▶ WHAT YOU SHOULD DO
Everything in the data that follows should be given again verbatim, except the images.

▶ DATA SEGMENT
╭──
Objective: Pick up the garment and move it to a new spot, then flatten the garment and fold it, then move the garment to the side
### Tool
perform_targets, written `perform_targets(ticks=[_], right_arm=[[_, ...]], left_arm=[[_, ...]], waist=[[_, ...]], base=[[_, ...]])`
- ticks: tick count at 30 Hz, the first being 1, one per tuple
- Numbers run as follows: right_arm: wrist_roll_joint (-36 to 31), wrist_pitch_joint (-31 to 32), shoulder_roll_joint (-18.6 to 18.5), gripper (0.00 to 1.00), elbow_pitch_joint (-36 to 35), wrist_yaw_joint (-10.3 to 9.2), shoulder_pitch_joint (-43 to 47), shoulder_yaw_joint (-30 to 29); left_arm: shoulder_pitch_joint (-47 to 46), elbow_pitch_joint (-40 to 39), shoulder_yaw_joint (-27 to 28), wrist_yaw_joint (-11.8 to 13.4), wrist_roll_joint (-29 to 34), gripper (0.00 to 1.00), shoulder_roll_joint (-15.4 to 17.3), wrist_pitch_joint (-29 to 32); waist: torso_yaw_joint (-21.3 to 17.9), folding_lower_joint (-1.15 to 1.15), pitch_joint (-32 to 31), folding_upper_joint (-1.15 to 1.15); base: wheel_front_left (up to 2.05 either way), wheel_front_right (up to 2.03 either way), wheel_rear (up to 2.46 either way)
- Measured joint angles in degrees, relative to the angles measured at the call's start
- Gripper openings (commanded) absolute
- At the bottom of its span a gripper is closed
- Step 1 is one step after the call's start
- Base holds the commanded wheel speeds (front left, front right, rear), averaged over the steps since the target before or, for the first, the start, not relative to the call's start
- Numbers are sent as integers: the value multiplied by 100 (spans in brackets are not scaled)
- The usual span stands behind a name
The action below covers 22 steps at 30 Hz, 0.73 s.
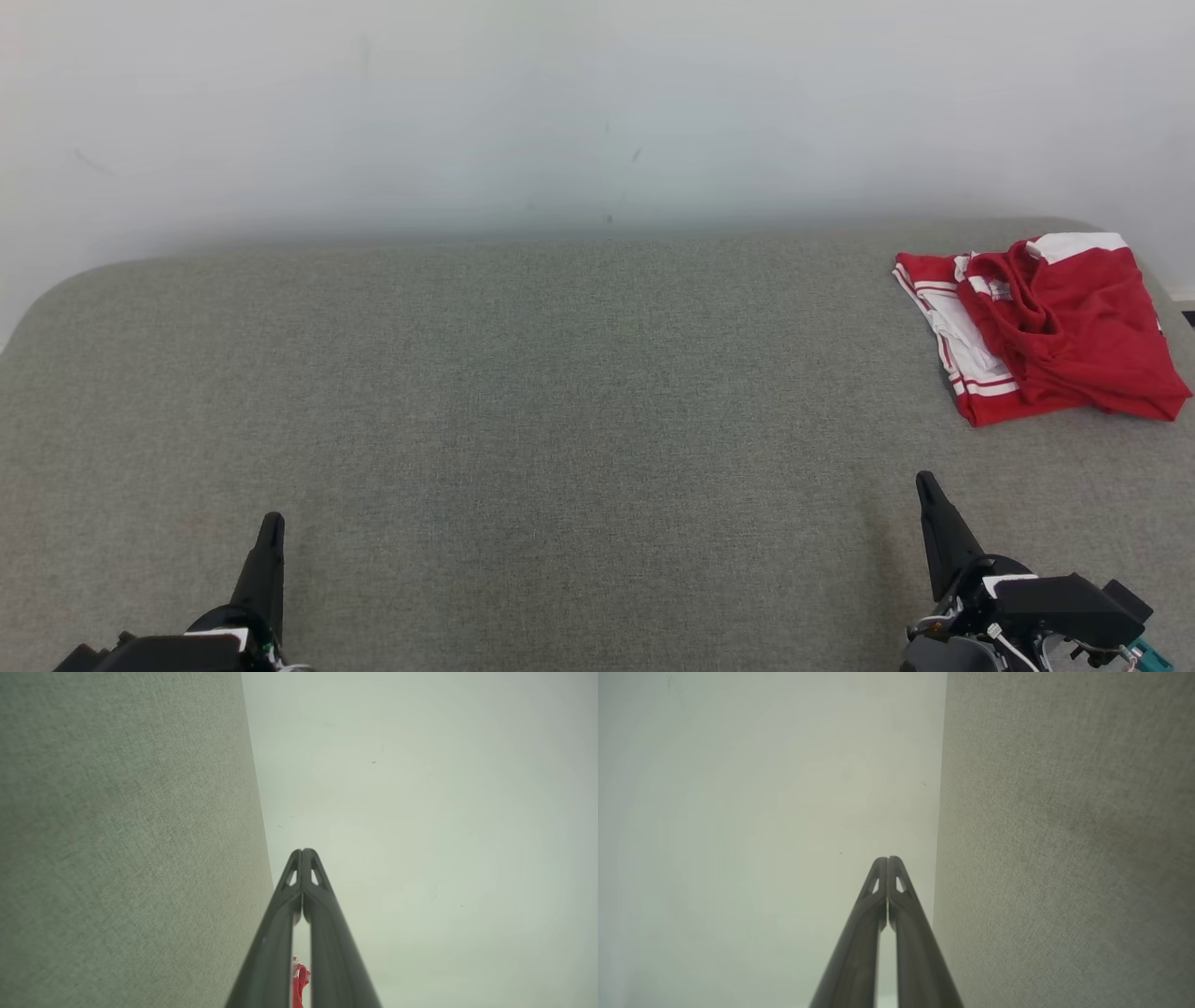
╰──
▶ WRITTEN SOLUTION
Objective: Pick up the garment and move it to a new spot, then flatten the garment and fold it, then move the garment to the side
### Tool
perform_targets, written `perform_targets(ticks=[_], right_arm=[[_, ...]], left_arm=[[_, ...]], waist=[[_, ...]], base=[[_, ...]])`
- ticks: tick count at 30 Hz, the first being 1, one per tuple
- Numbers run as follows: right_arm: wrist_roll_joint (-36 to 31), wrist_pitch_joint (-31 to 32), shoulder_roll_joint (-18.6 to 18.5), gripper (0.00 to 1.00), elbow_pitch_joint (-36 to 35), wrist_yaw_joint (-10.3 to 9.2), shoulder_pitch_joint (-43 to 47), shoulder_yaw_joint (-30 to 29); left_arm: shoulder_pitch_joint (-47 to 46), elbow_pitch_joint (-40 to 39), shoulder_yaw_joint (-27 to 28), wrist_yaw_joint (-11.8 to 13.4), wrist_roll_joint (-29 to 34), gripper (0.00 to 1.00), shoulder_roll_joint (-15.4 to 17.3), wrist_pitch_joint (-29 to 32); waist: torso_yaw_joint (-21.3 to 17.9), folding_lower_joint (-1.15 to 1.15), pitch_joint (-32 to 31), folding_upper_joint (-1.15 to 1.15); base: wheel_front_left (up to 2.05 either way), wheel_front_right (up to 2.03 either way), wheel_rear (up to 2.46 either way)
- Measured joint angles in degrees, relative to the angles measured at the call's start
- Gripper openings (commanded) absolute
- At the bottom of its span a gripper is closed
- Step 1 is one step after the call's start
- Base holds the commanded wheel speeds (front left, front right, rear), averaged over the steps since the target before or, for the first, the start, not relative to the call's start
- Numbers are sent as integers: the value multiplied by 100 (spans in brackets are not scaled)
- The usual span stands behind a name
The action below covers 22 steps at 30 Hz, 0.73 s.

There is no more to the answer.